Each of these styles has its own standard bearer, the former group comprising US president William Howard Taft, Charlie Chaplin, and Clark Gable, the latter beatniks, bikers, and Tom Selleck’s Magnum P.I., respectively.
And now, apparently, we are in the age of the “Lumbersexual”, a look epitomised by plaid shirt-wearing young male professionals, heavy with beard, who seem not to understand the function of a mirror. (Monty Python to their credit sang about this softening of the outdoorsman image decades ago.)
As if it needed to be said, belonging to the bewhiskered set also carries a certain street cred.

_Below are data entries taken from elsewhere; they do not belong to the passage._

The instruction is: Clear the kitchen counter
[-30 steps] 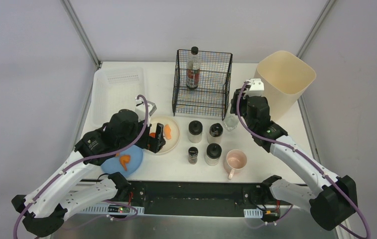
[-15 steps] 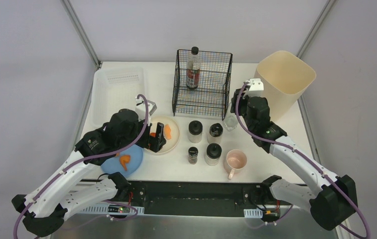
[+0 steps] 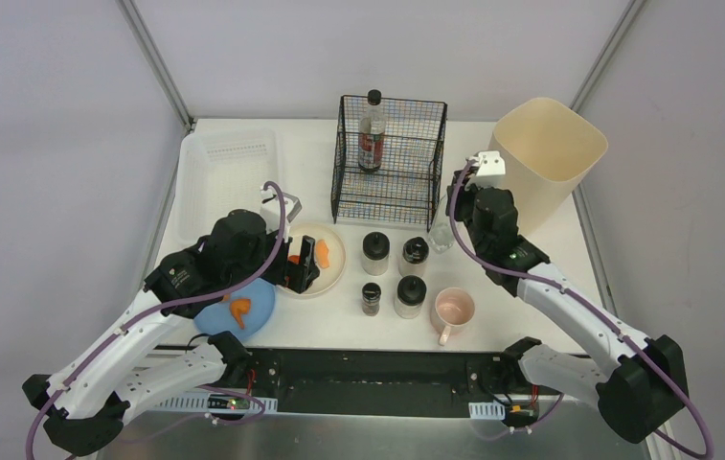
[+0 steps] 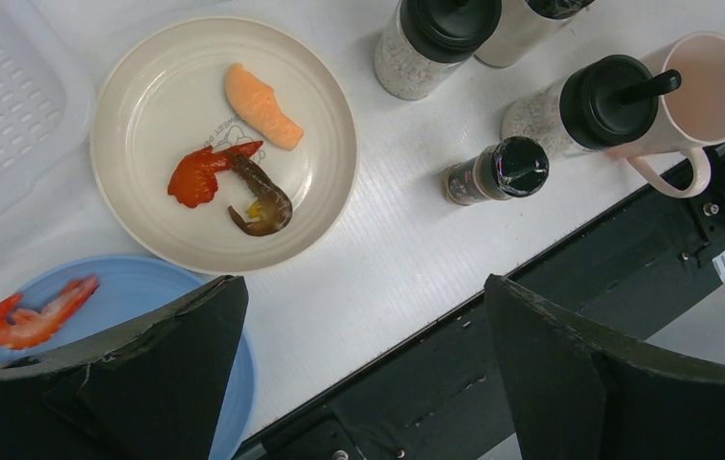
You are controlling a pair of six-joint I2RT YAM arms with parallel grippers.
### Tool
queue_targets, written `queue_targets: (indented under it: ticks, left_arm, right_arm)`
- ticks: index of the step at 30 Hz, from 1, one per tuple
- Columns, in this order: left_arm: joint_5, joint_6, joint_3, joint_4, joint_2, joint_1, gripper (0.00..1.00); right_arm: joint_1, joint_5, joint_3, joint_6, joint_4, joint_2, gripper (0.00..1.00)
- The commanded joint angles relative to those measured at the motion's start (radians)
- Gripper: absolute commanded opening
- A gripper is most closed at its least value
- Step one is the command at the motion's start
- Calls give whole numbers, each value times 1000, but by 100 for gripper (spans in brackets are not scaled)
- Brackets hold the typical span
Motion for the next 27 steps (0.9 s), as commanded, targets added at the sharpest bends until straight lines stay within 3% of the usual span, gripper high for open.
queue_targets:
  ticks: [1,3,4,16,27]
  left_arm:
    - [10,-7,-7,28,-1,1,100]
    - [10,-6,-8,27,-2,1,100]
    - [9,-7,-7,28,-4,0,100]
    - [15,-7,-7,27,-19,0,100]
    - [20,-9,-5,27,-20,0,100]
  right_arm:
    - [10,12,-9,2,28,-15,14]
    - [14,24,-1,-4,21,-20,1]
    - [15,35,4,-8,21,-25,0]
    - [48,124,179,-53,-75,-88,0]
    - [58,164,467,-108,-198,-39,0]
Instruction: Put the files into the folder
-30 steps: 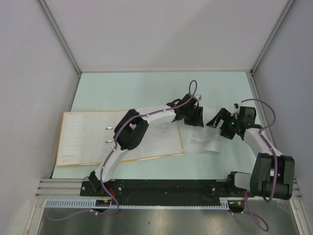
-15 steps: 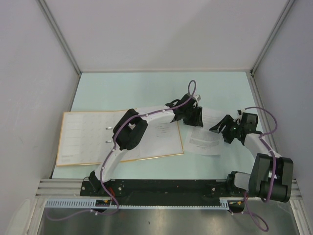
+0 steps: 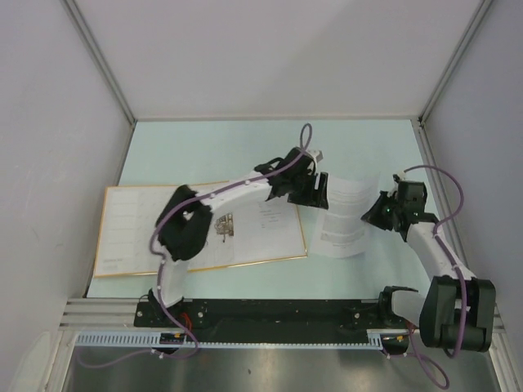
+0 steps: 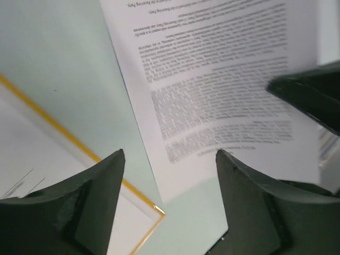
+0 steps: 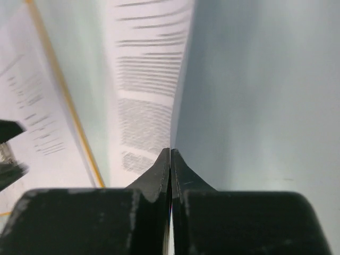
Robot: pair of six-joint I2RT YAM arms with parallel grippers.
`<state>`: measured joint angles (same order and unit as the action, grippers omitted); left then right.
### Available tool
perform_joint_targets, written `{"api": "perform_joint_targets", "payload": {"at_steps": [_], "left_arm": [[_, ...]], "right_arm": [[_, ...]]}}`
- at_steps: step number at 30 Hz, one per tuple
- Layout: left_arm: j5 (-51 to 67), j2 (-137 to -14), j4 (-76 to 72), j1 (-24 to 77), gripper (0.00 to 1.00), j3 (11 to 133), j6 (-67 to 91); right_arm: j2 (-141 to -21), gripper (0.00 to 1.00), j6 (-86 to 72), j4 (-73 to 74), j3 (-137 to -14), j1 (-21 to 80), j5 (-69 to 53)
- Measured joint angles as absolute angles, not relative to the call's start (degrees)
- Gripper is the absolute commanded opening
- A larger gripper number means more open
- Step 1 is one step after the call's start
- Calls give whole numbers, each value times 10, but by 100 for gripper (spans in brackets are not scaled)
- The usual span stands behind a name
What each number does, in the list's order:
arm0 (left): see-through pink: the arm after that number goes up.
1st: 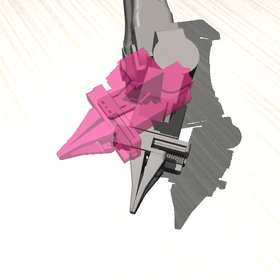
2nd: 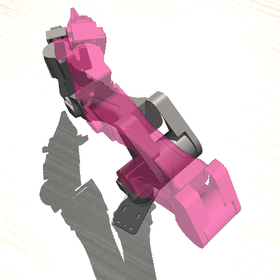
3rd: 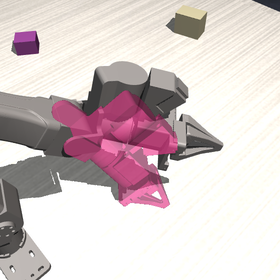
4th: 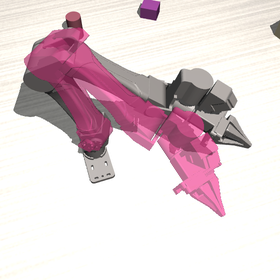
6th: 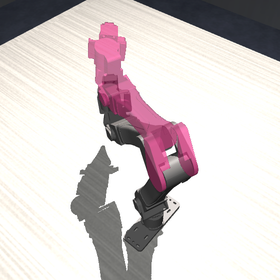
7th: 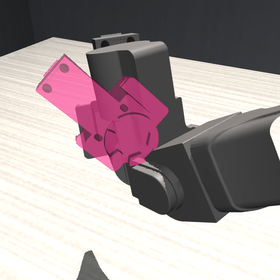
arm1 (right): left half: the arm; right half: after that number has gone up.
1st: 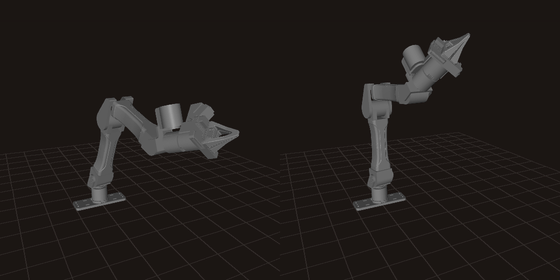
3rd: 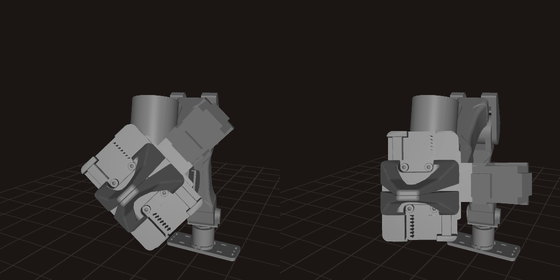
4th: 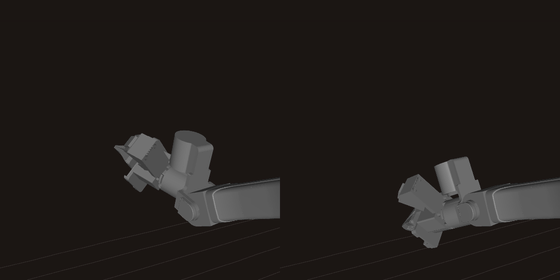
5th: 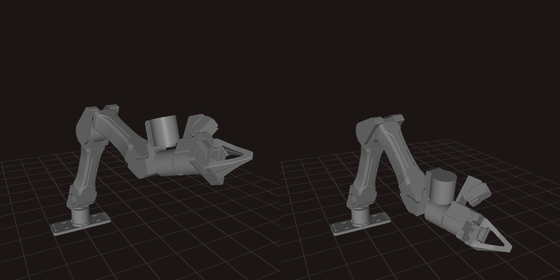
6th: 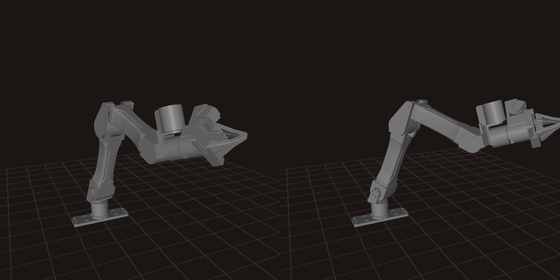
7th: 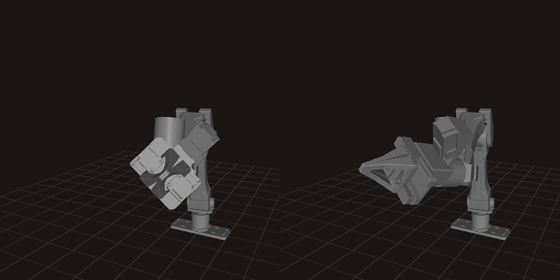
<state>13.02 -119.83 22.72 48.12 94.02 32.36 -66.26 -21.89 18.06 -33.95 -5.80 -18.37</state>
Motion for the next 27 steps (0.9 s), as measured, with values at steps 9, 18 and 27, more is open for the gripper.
{"api": "perform_joint_targets", "payload": {"at_steps": [9, 18, 27], "left_arm": [[104, -767, 221, 371, 78, 753, 277], [34, -626, 326, 236, 69, 595, 247], [-20, -650, 351, 231, 62, 535, 266]], "right_arm": [[-625, 0, -223, 180, -520, 213, -106], [-767, 0, -300, 34, -580, 367, -237], [-796, 0, -348, -66, -483, 270, -307]]}}
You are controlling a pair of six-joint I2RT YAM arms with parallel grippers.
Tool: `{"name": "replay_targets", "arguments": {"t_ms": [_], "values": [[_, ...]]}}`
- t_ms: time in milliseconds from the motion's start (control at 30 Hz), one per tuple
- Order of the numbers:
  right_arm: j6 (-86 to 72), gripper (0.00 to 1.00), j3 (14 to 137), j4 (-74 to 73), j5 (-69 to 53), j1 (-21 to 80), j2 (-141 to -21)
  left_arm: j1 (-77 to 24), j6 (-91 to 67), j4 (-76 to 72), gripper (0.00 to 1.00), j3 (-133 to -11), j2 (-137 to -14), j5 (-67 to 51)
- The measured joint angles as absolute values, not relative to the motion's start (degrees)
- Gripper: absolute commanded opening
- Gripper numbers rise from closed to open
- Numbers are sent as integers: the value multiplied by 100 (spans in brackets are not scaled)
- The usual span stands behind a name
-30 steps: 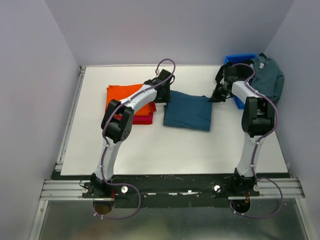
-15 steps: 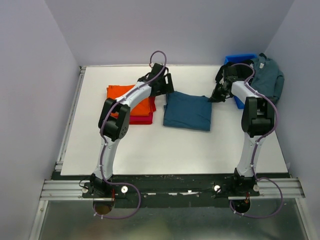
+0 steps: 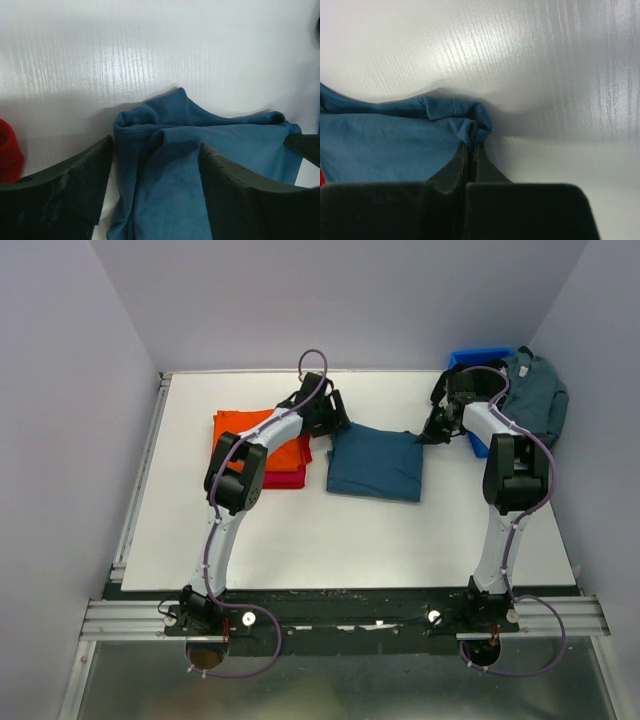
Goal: Fold and stack the t-shirts
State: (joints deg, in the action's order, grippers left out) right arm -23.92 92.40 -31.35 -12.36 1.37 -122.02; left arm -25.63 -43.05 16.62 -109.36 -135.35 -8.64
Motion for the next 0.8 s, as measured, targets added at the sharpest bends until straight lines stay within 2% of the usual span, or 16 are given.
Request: {"name": "replay_targets", "arguments": {"t_ms": [33,133,200,400,600,733,800], "values": [[-2392,7,9240,-3131,-1243,137,-12202,-2563,-4329,1627,61,-10936,-13548,-904],[-2410,39,9231,-3096,-1264,137,-12202,-2563,-4397,1540,43,-10940,-13614,-993],[-2427,48,9170,-2974,-1293,139,-12202,-2563,-4440,1483,33,-10940,-13697,-1028],[-2574,52,9004,-2803,-1295,123,-12199,-2563,-4488,1378,30,-10943,-13762,-1059],[-2781,50,8923,-2611,-1350,78,-12191,-2563,-4510,1278,15,-10943,-13762,-1059],[-2858,43,8923,-2561,-1437,69,-12191,-2563,-4536,1216,9,-10940,-13762,-1059],[-2888,35,8923,-2545,-1450,69,-12191,-2563,-4539,1194,7,-10940,-13762,-1057]]}}
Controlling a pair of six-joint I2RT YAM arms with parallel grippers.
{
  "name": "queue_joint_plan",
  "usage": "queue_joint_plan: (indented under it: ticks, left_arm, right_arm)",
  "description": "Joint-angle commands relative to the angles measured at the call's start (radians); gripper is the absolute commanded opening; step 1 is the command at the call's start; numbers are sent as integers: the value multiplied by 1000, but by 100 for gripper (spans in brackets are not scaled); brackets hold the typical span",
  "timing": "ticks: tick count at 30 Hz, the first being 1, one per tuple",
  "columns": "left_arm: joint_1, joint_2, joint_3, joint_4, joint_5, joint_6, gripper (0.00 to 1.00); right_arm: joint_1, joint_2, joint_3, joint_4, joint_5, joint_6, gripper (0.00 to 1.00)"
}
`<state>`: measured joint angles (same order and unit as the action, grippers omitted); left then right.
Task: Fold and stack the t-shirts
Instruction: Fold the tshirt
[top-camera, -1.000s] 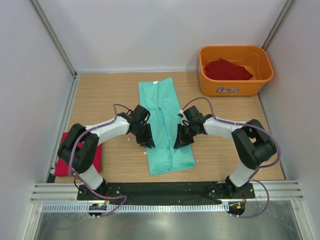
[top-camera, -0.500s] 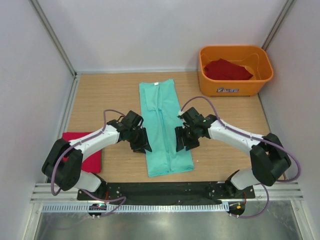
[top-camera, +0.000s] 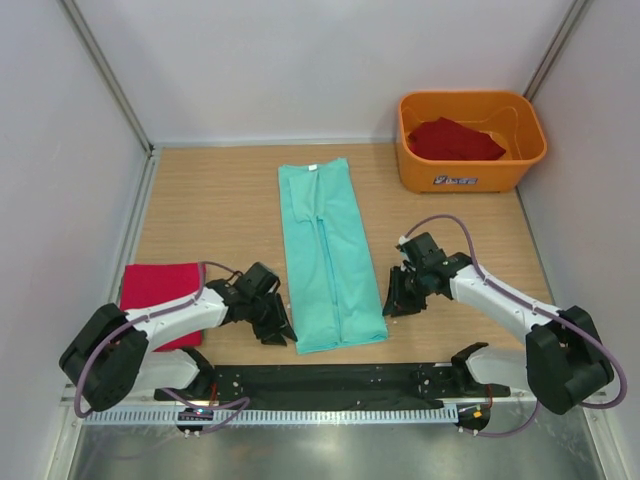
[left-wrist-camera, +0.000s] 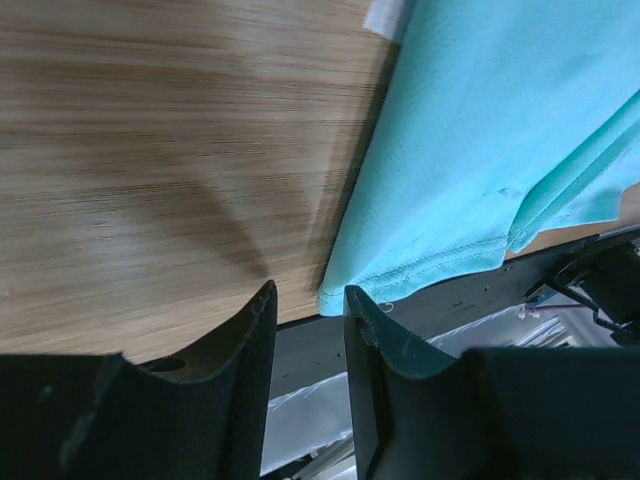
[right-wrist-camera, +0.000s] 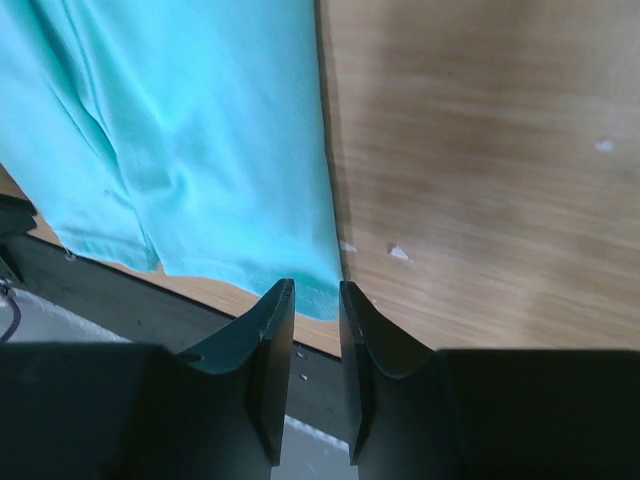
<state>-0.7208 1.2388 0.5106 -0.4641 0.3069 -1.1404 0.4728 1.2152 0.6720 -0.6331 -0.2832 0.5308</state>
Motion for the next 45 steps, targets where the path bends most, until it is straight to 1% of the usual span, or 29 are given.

According to a 2013 study reported in the official journal of the Human Behaviour and Evolution Society, men with full beards are seen as healthier, more attractive and masculine, and better at parenting. Sounds to me like a sort of Millennial “Samson Effect” – if researchers are looking for a catchy name – except in this case the empowering hair is face-based.
Also, perhaps the most rugged and skilful of professional sports – ice hockey – has developed a certain practice in recent years. When a National Hockey League team qualifies for the Stanley Cup playoffs at the end of the season, players forsake shaving until their squad is eliminated from competition. As a result, the NHL champions and runners-up regularly sport beards normally associated with desert island castaways.
So where does this youthful embrace of facial hair leave older guys like me, whose ever-whitening beards make a holiday stint as a shopping mall Santa-less of a stretch? Well, I’ll continue to think of myself as a pioneer of fashion.
At least where facial hair is concerned.